Jim took a big drag, then blew it out as the Sheriff sat there with confusion
on his face. But what was a little more? "Think about it," Jim said in a low voice.
"A billion or more presents show up under a billion or more trees, or presents in
places where there aren't even trees. Presents that nobody bought and wrapped.
Happy kids all over the planet, fine, but just as many or more mega-spooked
parents at the fact that these presents just appeared outta thin air. Adults are
sometimes a little more resistant to myths, apart from the political ones.
Questions Would Be Asked. Kinda gives the game away, dontcha think? So long
as Santa stays mythical, great, no problem. Real presents threaten that. But: he
still has this magical mandate to deliver toys. Square that circle for me, hmmm?"
The Sheriff pondered the problem for a moment, with no lessening of the
confusion. "'Tis tricky, isn't it?" he said at last, then looked up. "You look at it
properly, the myth would seem to have a big hole in it, enough to drive a loader
through. Except it's been merrily rolling along for how long now, with no signs of
stopping, which at the least tells us that the folks who designed it got it right on
the mark. I'd say right on the money but these are German elves we're talking
about. Hmmm. I will say I notice one thing here. Does seem like a whopping lot
of magic is being thrown around, but in no way does the myth paint Santa as a
magician or a wizard, as a being with unstoppable powers to bend time 'n space
'n reality. But he surely does do that. They do that. And completely invisibly.
Power is not what Santa's about, even though he and the reindeer and the elves
clearly have a busload of it at their disposal. So I think I'll stop whacking myself
in the head with my violin, Watson, and just say I suspect there's magic afoot."

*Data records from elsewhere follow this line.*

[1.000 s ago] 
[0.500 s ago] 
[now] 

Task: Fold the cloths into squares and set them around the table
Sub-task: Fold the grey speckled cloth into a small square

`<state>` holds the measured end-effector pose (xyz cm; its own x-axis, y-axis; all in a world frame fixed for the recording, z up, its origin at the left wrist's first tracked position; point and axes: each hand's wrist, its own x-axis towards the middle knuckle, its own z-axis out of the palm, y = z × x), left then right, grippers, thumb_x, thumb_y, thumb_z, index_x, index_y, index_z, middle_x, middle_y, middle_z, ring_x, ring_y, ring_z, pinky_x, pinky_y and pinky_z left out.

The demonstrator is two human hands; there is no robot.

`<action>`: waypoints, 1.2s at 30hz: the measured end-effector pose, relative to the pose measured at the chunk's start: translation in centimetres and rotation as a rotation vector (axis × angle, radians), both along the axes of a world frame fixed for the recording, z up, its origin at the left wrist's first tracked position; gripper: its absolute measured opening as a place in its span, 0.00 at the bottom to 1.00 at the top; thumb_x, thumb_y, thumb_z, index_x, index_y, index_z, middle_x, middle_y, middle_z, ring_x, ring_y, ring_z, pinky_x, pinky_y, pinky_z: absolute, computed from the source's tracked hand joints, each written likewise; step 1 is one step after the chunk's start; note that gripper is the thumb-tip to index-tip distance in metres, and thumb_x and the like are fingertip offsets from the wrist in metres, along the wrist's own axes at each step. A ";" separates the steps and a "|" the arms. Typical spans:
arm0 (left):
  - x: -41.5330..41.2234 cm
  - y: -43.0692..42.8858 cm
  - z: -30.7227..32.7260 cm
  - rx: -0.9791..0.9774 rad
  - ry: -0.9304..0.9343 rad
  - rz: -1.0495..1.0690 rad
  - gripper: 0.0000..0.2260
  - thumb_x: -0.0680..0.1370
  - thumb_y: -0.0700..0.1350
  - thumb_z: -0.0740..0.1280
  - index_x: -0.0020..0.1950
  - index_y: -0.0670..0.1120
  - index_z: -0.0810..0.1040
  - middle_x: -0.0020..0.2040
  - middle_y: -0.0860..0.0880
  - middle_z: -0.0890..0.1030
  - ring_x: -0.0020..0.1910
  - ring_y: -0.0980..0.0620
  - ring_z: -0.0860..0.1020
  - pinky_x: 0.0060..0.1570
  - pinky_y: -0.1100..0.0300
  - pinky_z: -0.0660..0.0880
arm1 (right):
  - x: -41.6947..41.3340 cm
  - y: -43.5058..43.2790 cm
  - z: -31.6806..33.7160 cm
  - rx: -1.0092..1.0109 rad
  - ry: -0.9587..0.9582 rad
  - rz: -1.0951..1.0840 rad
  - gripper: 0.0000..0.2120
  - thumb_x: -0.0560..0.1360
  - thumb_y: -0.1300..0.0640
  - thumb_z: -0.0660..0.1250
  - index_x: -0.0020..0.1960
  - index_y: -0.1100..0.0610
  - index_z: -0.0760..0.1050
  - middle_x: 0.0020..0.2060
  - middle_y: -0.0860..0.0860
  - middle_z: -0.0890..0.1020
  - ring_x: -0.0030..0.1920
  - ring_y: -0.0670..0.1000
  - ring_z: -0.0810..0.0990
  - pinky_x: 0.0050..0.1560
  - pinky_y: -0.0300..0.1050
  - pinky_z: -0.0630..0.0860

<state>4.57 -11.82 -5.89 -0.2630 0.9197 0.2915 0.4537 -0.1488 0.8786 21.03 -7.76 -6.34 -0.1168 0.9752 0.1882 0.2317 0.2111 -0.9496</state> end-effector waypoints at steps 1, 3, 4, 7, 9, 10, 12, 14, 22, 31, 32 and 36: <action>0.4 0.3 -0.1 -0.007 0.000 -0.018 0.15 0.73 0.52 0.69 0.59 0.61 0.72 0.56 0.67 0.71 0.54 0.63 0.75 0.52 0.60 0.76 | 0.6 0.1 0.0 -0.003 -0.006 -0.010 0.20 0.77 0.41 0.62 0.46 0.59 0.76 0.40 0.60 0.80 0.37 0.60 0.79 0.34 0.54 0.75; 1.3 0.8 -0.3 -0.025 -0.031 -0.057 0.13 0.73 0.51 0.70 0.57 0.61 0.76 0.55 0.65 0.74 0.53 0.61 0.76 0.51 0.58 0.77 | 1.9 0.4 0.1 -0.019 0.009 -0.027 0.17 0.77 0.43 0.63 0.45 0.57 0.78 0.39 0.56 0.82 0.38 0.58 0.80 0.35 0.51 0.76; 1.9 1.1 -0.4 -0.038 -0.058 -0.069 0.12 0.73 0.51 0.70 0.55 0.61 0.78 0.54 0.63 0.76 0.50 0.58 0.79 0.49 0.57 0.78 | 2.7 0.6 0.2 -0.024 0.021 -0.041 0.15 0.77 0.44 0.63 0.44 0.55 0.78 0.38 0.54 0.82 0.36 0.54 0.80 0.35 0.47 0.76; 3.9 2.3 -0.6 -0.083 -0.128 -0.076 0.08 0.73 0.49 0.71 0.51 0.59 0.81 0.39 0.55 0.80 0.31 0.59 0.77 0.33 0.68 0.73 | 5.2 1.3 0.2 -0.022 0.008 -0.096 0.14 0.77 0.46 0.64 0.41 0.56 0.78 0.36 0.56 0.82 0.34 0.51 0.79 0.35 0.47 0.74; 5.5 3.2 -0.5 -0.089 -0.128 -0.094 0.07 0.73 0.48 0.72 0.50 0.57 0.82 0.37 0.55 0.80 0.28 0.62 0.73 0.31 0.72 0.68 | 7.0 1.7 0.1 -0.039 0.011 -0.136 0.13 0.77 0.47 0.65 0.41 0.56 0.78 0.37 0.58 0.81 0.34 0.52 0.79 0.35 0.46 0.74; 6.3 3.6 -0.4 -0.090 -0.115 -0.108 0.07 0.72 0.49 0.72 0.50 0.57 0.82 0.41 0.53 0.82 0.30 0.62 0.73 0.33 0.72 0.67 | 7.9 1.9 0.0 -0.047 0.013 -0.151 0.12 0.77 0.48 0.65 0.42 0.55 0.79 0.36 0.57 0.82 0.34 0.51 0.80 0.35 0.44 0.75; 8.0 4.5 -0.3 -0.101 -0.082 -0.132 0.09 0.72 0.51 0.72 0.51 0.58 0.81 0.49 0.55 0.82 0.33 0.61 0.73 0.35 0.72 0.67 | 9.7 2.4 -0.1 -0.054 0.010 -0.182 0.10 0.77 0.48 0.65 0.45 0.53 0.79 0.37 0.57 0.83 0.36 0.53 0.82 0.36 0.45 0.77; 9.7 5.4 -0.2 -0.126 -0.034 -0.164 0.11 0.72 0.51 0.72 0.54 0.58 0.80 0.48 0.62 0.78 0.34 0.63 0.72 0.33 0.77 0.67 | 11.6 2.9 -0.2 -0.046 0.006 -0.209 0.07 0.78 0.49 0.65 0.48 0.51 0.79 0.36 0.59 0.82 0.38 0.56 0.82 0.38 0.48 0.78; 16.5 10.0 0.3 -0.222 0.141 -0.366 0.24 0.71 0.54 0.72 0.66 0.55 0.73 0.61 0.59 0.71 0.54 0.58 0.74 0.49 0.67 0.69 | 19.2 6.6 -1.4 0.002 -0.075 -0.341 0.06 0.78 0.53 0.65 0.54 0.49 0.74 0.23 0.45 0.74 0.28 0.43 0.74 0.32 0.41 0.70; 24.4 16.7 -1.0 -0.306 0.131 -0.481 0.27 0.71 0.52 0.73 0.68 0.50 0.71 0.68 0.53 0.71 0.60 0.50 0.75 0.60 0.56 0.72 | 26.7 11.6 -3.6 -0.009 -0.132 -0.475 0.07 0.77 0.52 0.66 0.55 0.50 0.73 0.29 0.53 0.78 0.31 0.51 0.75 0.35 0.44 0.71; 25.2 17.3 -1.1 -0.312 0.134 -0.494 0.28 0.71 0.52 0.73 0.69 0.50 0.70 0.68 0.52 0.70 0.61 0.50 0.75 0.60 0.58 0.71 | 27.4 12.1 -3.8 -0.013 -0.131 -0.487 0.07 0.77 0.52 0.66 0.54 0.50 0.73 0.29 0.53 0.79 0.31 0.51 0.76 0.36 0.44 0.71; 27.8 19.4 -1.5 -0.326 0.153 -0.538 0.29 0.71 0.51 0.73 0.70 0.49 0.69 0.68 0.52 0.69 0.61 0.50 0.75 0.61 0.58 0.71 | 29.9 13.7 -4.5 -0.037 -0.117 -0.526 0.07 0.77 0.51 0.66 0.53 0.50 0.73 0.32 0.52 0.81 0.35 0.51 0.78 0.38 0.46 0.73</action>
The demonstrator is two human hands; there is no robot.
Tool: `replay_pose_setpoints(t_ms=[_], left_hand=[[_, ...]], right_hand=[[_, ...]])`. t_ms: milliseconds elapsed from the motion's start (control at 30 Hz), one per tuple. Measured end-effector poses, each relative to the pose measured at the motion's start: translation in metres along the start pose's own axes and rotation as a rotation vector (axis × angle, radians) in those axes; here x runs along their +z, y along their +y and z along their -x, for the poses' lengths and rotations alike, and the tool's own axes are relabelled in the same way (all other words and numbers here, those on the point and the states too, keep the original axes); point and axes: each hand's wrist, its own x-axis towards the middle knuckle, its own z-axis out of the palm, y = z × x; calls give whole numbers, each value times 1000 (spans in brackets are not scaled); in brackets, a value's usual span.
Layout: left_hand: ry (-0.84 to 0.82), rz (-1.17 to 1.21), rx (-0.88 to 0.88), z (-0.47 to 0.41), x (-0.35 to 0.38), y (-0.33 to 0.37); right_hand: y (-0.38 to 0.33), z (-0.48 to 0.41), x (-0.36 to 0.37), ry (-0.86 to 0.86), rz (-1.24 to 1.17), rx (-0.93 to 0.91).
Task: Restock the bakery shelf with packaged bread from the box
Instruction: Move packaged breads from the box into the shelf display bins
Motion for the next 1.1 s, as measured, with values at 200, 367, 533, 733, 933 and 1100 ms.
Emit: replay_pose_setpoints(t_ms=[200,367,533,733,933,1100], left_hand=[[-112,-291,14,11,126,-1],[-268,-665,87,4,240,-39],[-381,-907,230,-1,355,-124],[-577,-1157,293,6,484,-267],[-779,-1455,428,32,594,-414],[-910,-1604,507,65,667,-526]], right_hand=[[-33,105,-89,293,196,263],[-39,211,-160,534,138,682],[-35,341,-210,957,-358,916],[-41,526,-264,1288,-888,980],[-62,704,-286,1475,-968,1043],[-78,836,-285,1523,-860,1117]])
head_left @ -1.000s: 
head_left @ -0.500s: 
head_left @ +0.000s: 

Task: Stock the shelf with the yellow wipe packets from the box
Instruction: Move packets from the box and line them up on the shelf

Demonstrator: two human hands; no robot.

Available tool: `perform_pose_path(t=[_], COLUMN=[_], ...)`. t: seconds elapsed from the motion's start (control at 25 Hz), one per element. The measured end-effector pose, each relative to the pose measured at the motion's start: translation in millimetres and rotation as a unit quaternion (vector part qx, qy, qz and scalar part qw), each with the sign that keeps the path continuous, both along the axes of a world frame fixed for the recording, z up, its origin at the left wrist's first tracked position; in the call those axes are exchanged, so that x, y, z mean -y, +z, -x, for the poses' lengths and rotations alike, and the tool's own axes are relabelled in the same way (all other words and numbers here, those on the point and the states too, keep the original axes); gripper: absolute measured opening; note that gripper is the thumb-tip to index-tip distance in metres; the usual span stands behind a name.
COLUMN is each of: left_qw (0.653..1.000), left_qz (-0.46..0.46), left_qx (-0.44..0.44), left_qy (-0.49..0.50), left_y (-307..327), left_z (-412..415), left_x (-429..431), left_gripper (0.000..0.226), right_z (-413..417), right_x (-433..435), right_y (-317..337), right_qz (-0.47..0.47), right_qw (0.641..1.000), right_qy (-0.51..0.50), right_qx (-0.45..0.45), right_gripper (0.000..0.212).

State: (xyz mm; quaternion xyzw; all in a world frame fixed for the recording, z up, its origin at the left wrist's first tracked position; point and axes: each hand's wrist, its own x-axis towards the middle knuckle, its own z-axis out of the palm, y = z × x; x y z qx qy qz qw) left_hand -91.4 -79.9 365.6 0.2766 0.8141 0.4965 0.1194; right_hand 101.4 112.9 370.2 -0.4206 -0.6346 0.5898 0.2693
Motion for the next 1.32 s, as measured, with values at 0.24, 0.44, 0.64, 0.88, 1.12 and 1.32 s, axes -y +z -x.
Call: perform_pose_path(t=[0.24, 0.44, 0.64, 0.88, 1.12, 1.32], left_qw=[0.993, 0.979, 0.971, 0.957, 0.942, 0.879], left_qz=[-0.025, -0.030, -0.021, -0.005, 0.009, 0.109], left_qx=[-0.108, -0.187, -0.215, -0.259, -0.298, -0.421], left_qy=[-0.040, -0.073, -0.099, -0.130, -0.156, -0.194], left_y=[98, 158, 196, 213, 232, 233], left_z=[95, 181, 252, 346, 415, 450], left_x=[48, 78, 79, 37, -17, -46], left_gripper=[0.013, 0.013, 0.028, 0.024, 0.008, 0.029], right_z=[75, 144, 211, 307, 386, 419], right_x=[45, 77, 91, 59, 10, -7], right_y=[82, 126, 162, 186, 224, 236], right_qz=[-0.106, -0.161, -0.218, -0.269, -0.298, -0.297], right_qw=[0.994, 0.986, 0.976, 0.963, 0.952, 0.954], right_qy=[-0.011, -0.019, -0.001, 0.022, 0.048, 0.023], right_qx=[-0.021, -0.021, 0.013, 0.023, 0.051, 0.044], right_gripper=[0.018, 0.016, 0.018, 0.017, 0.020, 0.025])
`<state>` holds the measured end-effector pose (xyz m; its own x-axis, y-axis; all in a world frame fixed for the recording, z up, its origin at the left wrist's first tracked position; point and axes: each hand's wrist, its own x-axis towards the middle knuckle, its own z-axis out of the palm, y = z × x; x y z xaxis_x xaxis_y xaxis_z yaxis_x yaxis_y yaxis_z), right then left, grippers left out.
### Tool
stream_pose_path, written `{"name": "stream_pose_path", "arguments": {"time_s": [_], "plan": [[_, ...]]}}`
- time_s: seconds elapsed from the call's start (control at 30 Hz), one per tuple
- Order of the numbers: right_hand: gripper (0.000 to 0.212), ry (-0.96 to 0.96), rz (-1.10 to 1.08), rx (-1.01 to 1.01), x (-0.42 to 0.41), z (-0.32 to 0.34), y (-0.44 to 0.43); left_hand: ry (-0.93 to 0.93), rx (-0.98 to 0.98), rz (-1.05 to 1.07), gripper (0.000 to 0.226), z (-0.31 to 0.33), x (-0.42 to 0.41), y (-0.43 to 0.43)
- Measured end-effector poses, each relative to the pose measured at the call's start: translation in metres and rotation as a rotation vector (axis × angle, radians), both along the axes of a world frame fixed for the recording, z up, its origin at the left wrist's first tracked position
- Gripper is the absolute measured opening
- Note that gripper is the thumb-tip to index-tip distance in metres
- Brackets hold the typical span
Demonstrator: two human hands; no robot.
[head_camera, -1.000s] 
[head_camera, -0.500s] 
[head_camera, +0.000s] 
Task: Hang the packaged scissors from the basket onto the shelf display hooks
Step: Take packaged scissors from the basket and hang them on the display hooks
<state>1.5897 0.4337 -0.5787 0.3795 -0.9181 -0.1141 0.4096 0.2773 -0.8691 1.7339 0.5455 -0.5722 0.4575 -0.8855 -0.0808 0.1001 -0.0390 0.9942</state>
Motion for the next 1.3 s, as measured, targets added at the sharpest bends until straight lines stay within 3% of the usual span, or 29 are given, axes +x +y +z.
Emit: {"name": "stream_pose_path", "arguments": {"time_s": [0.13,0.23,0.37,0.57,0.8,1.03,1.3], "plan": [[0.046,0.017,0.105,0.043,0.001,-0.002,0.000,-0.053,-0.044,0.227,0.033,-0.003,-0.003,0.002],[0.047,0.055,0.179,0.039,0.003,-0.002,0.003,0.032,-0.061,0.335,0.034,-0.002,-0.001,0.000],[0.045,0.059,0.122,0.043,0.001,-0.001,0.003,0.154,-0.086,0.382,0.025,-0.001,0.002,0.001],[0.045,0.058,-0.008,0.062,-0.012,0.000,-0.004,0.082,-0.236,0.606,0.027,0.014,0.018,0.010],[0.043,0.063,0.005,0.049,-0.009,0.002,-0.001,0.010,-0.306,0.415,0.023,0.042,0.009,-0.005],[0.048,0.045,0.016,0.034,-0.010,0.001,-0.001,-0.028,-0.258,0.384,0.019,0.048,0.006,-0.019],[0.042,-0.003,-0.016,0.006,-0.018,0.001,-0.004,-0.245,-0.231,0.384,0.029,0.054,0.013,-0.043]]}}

Jim blew out a cloud of smoke at the night sky and chuckled. "I knew all that
coke hadn't fried your brains, Holmes. Go waaay back to th' start and a lot of
children did get real presents. A few actually still do today where circumstances
will allow. But all societies back then weren't nearly as rich or as populous or as
besotted with consumerism. Or as private. Nobody was quite that spooked at the
idea that there's some rich secret philanthropist in our community skulking
around and dropping off very special gifts to poor children in the middle of the
night. Wants to call himself Santa? Cool beans."
"Hmmm. Go back far enough, and it was 'saint,' not 'santa,' in some places.
Easy to see how the gift-giving could take on that kind of flavour."
"Yah. Positive thought, actually. Sets a good example. It's important that we
care for each other, somehow, and show it, even if it's just for one night and
morning a year. Idea might even take hold for the rest of the year, which in a lot
of ways it has, you'll observe. And for sure Santa's presents are special, damn
near glowing in the dark with the kind of Christmas magic that every child can
spot instantly under the tree. Most always the first present unwrapped. Then
treasured greatly. Not a simple business here, and not simple magic either. No
wonder it's all so covert, so much so to make the whole CIA look like a mob of
fumbling Clouseaus. Although how hard could that be? Perhaps it's a German
thing, but it does seem like there's one king-hell of a good general staff behind all
this."
"North Pole über alles. But in a good way," the Sheriff cracked, then reached
to his shirt pocket for yet another cigarette. A little chain-smoking could be
forgiven tonight. "Just guessing, but that could put the start date maybe
somewhere in the 15th or 16th century. Earlier? Saying German's a bit
misleading. There wasn't a Germany proper until the 19th, just a few hundred
small and large kingdoms and principalities that shared a language and culture.
And if the elves hung out in silver mining territory that suggests Santa did too.
Puts him in Saxony, perhaps? Geography class was too long ago, I'm afraid."